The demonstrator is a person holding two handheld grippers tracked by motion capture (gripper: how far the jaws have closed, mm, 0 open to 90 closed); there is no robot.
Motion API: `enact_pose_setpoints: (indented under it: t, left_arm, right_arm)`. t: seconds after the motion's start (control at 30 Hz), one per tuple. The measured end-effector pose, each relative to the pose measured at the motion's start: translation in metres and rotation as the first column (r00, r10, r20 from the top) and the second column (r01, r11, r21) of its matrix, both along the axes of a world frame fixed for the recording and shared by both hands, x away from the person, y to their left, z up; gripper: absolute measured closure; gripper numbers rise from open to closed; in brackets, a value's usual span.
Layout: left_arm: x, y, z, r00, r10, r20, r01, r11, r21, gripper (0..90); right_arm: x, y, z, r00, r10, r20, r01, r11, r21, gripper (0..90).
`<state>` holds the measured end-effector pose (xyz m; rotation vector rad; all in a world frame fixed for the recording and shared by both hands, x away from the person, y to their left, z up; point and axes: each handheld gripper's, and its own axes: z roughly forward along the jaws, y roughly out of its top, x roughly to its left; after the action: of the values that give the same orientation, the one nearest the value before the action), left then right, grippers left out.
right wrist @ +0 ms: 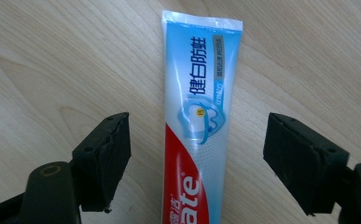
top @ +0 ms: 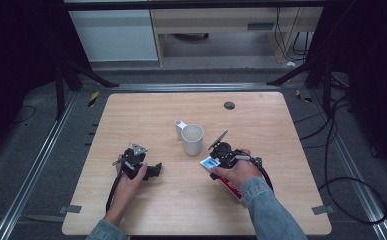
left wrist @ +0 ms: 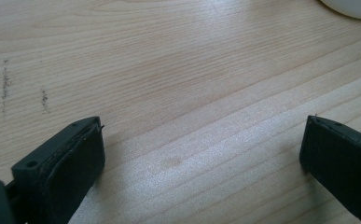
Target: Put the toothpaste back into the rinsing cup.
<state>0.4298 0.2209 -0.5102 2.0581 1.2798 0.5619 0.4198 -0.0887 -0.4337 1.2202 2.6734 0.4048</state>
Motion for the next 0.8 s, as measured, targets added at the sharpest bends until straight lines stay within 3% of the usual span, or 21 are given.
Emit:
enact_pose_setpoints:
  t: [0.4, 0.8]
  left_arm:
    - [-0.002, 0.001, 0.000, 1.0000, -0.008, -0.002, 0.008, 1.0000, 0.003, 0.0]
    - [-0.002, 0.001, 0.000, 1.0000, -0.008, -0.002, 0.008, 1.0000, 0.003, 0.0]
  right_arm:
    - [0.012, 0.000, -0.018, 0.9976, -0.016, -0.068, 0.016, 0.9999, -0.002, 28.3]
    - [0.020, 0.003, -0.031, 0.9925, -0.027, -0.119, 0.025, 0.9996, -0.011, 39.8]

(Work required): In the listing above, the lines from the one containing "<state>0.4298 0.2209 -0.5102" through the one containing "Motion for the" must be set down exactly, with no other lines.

(Answer to this exercise):
<state>0.4298 0.2209 -0.5102 2.0581 1.2798 0.5619 0.4198 -0.0887 -0.4337 1.2202 2.6734 0.4048</state>
Motion for the next 0.8 s, as measured, targets added at the sharpest bends until straight lines stay within 3% of the usual span, or 21 are given.

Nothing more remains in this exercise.